Patient’s opportunities The understanding gained in studying the effect of compression and shear loads on the chondrogenic differentiation of different sources of stem cells can now be potentially translated by designing better post-operative physiotherapy for improved stimulation and recovery of patients.

Needed to bring innovation forward in 5 years to come Numerical model applied to the design of 3D printed scaffolds for cartilage tissue engineering allowing for more robust response of cells therapy under optimized physiotherapy protocols.
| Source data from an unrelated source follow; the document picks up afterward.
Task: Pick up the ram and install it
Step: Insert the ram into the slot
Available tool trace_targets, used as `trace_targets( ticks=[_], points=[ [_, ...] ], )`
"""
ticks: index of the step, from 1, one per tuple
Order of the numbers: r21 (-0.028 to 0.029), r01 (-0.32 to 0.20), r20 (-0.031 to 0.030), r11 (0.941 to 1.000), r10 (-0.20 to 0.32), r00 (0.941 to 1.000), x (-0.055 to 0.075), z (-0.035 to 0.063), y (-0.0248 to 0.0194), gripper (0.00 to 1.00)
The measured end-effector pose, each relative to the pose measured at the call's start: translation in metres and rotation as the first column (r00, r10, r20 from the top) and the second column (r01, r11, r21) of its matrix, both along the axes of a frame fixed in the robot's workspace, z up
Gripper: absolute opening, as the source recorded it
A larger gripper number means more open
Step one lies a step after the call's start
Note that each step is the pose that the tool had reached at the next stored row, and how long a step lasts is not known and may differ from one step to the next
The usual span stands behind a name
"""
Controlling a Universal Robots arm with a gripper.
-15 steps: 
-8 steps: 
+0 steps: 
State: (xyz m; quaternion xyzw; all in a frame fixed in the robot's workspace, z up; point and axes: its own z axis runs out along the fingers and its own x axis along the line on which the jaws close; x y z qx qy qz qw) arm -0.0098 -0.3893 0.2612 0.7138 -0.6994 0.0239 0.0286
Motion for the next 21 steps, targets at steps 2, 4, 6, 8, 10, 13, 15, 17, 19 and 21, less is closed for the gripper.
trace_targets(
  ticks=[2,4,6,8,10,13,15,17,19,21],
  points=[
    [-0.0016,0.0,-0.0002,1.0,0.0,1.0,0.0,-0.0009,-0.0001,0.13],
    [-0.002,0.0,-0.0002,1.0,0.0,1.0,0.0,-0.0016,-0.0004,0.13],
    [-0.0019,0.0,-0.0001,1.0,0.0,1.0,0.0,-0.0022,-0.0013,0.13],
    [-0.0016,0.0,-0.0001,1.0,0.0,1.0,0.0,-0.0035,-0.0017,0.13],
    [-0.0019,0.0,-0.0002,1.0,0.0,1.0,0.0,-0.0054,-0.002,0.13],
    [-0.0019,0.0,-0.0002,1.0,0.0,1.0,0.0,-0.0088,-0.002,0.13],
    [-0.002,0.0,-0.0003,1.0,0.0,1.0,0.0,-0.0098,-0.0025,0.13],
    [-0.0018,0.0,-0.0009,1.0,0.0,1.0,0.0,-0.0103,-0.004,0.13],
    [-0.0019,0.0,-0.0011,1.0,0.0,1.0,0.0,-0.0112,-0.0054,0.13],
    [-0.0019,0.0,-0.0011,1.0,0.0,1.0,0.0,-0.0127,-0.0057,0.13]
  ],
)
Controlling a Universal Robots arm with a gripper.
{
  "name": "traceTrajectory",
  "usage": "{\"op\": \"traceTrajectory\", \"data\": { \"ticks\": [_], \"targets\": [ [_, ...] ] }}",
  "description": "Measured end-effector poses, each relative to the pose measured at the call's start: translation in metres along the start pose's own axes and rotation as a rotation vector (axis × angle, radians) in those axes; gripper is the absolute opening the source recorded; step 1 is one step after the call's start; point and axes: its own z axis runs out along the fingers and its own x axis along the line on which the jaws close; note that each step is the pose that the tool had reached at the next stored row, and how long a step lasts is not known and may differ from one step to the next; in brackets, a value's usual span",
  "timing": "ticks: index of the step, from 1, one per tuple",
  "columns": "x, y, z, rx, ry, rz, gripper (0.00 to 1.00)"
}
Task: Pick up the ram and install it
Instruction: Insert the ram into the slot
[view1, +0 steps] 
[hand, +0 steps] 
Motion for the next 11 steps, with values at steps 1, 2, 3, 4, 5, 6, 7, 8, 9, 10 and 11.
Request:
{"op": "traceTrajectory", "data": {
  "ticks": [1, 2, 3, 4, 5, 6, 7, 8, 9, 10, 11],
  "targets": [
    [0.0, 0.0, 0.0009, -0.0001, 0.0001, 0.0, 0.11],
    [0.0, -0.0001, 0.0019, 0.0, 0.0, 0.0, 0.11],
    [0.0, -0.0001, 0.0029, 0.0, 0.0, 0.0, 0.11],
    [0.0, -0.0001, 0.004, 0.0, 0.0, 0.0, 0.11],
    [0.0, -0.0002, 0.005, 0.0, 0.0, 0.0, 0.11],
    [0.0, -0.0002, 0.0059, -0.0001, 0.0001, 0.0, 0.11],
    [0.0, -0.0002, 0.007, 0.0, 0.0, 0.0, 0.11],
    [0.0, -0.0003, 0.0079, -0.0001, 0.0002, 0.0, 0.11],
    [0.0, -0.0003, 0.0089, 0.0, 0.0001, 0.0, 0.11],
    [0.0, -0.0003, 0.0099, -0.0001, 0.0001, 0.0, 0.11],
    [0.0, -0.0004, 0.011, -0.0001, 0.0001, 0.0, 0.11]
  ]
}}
Benefits for the doctoral candidates We aim to make significant advance towards the introduction of regenerative therapies for cartilage repair and treatment of osteoarthritis (OA) into the clinic. Therefore, doctoral candidates that can develop new therapies while keeping clinical and regulatory conditions in mind are needed for developing new solutions and their future exploitation. By offering a comprehensive training program that encompasses an extensive range of interdisciplinary skills and addresses the recognized gap in knowledge and clinical translation, we will train a new generation of scientists that can be the mediator between fundamental and basic science on one hand and clinical uptake and application on the other hand.